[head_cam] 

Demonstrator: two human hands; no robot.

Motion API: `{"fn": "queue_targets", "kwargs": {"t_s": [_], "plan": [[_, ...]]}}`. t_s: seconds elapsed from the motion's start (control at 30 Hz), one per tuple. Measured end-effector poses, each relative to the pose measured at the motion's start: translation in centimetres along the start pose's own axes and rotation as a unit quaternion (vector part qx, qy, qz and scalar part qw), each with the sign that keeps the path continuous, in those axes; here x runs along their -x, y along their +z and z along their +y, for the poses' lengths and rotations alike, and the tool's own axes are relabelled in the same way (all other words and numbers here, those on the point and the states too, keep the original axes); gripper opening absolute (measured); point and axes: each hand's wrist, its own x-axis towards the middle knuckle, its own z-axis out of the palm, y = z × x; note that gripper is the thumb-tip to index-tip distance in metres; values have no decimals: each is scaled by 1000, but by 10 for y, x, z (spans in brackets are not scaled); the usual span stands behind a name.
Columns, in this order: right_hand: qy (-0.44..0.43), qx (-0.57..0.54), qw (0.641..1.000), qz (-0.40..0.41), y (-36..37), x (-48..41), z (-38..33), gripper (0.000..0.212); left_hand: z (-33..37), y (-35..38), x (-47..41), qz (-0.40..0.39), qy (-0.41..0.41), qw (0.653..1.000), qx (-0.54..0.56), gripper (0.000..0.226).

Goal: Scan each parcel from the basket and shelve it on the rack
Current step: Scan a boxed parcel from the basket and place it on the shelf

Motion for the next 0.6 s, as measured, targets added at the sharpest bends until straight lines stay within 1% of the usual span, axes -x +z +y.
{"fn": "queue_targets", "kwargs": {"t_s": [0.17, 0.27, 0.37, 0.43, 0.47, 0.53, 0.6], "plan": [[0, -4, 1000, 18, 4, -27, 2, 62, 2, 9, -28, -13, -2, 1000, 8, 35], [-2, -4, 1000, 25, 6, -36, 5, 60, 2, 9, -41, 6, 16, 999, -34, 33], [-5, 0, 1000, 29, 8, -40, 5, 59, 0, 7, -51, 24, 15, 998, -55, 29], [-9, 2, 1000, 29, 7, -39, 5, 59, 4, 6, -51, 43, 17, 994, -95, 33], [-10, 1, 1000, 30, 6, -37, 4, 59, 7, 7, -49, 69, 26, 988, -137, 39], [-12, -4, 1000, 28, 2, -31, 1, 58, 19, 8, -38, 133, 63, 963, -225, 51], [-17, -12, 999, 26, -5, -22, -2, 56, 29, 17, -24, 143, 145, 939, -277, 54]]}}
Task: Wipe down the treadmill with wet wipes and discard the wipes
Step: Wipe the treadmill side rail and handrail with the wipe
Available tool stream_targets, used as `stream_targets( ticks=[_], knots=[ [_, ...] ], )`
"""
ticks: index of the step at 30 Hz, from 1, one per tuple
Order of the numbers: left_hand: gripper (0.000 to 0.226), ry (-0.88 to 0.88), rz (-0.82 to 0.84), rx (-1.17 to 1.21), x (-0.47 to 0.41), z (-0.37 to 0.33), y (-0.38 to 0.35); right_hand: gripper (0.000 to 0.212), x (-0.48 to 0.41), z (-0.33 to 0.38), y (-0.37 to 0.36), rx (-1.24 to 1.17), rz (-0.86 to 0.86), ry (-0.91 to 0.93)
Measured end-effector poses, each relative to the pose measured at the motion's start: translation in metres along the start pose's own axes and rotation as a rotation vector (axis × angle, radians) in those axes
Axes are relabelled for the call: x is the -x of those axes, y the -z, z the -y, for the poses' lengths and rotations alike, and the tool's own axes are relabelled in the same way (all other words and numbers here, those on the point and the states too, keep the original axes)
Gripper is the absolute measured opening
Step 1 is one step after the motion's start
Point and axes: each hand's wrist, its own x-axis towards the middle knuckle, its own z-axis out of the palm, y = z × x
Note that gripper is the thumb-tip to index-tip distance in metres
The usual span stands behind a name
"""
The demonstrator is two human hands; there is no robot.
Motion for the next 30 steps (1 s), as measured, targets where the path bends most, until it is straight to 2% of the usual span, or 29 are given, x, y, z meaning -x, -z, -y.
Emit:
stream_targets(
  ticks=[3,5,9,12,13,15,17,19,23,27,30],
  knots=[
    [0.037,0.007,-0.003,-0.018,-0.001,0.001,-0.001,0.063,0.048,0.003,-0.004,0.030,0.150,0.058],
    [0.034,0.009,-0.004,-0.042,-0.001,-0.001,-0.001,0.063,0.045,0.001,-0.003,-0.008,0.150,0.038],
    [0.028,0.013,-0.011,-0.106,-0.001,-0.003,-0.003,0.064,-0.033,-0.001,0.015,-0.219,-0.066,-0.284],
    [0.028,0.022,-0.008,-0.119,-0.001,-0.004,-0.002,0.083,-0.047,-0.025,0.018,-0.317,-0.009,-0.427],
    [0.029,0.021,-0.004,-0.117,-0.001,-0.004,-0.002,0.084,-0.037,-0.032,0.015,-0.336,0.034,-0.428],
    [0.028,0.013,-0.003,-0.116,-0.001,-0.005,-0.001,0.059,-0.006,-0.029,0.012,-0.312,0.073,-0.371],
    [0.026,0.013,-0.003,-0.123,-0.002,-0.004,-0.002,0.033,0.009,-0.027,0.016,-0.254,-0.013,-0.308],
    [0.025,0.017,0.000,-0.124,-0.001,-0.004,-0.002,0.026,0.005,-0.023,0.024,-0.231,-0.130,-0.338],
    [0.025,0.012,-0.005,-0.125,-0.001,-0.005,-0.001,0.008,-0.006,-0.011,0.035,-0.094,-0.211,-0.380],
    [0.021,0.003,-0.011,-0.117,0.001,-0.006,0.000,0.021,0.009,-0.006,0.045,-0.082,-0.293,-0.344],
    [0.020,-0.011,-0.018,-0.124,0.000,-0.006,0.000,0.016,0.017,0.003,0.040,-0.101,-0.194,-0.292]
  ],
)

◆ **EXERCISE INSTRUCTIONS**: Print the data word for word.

◆ **YOUR RESPONSE**:
[head_cam] 

Demonstrator: two human hands; no robot.

Motion API: `{"fn": "queue_targets", "kwargs": {"t_s": [_], "plan": [[_, ...]]}}`. t_s: seconds elapsed from the motion's start (control at 30 Hz), one per tuple. Measured end-effector poses, each relative to the pose measured at the motion's start: translation in centimetres along the start pose's own axes and rotation as a unit quaternion (vector part qx, qy, qz and scalar part qw), each with the sign that keeps the path continuous, in those axes; here x runs along their -x, y along their +z and z along their +y, for the poses' lengths and rotations alike, and the tool's own axes are relabelled in the same way (all other words and numbers here, those on the point and the states too, keep the original axes); gripper opening absolute (measured); point and axes: each hand's wrist, its own x-axis towards the middle knuckle, its own z-axis out of the palm, y = z × x; note that gripper is the thumb-tip to index-tip distance in metres; values have no decimals: each is scaled by 1000, but by 10 for y, x, z (spans in brackets are not scaled); the usual span stands behind a name.
Columns, in this order: right_hand: qy (-0.44..0.43), qx (-0.57..0.54), qw (0.641..1.000), qz (-0.40..0.41), y (-36..37), x (-48..41), z (-38..33), gripper (0.000..0.212); left_hand: z (-33..37), y (-35..38), x (-47..41), qz (-0.40..0.39), qy (-0.41..0.41), qw (0.653..1.000), qx (-0.54..0.56), gripper (0.000..0.226).

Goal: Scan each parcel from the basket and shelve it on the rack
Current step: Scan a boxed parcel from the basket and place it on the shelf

Motion for the next 0.6 s, as measured, targets added at the sharpest bends until straight lines stay within 1% of the usual span, axes -x +z +y.
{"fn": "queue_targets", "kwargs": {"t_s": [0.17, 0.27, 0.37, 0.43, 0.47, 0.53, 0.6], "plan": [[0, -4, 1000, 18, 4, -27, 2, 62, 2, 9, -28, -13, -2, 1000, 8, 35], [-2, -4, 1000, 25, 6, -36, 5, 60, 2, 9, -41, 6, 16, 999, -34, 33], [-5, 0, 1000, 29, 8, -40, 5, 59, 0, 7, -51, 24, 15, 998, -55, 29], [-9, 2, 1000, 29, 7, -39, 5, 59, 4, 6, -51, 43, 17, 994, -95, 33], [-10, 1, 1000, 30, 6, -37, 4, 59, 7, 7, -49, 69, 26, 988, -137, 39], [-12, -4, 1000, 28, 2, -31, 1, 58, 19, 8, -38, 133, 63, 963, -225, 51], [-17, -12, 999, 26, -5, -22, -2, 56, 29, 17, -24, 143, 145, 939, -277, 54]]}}
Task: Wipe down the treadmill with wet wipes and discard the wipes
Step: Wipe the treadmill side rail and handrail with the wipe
Available tool stream_targets, used as `stream_targets( ticks=[_], knots=[ [_, ...] ], )`
"""
ticks: index of the step at 30 Hz, from 1, one per tuple
Order of the numbers: left_hand: gripper (0.000 to 0.226), ry (-0.88 to 0.88), rz (-0.82 to 0.84), rx (-1.17 to 1.21), x (-0.47 to 0.41), z (-0.37 to 0.33), y (-0.38 to 0.35); right_hand: gripper (0.000 to 0.212), x (-0.48 to 0.41), z (-0.33 to 0.38), y (-0.37 to 0.36), rx (-1.24 to 1.17), rz (-0.86 to 0.86), ry (-0.91 to 0.93)
Measured end-effector poses, each relative to the pose measured at the motion's start: translation in metres along the start pose's own axes and rotation as a rotation vector (axis × angle, radians) in those axes
Axes are relabelled for the call: x is the -x of those axes, y the -z, z the -y, for the poses' lengths and rotations alike, and the tool's own axes are relabelled in the same way (all other words and numbers here, those on the point and the states too, keep the original axes)
Gripper is the absolute measured opening
Step 1 is one step after the motion's start
Point and axes: each hand's wrist, its own x-axis towards the middle knuckle, its own z-axis out of the palm, y = z × x
Note that gripper is the thumb-tip to index-tip distance in metres
The usual span stands behind a name
"""
The demonstrator is two human hands; there is no robot.
Motion for the next 30 steps (1 s), as measured, targets where the path bends most, until it is straight to 2% of the usual span, or 29 are given, x, y, z meaning -x, -z, -y.
Emit:
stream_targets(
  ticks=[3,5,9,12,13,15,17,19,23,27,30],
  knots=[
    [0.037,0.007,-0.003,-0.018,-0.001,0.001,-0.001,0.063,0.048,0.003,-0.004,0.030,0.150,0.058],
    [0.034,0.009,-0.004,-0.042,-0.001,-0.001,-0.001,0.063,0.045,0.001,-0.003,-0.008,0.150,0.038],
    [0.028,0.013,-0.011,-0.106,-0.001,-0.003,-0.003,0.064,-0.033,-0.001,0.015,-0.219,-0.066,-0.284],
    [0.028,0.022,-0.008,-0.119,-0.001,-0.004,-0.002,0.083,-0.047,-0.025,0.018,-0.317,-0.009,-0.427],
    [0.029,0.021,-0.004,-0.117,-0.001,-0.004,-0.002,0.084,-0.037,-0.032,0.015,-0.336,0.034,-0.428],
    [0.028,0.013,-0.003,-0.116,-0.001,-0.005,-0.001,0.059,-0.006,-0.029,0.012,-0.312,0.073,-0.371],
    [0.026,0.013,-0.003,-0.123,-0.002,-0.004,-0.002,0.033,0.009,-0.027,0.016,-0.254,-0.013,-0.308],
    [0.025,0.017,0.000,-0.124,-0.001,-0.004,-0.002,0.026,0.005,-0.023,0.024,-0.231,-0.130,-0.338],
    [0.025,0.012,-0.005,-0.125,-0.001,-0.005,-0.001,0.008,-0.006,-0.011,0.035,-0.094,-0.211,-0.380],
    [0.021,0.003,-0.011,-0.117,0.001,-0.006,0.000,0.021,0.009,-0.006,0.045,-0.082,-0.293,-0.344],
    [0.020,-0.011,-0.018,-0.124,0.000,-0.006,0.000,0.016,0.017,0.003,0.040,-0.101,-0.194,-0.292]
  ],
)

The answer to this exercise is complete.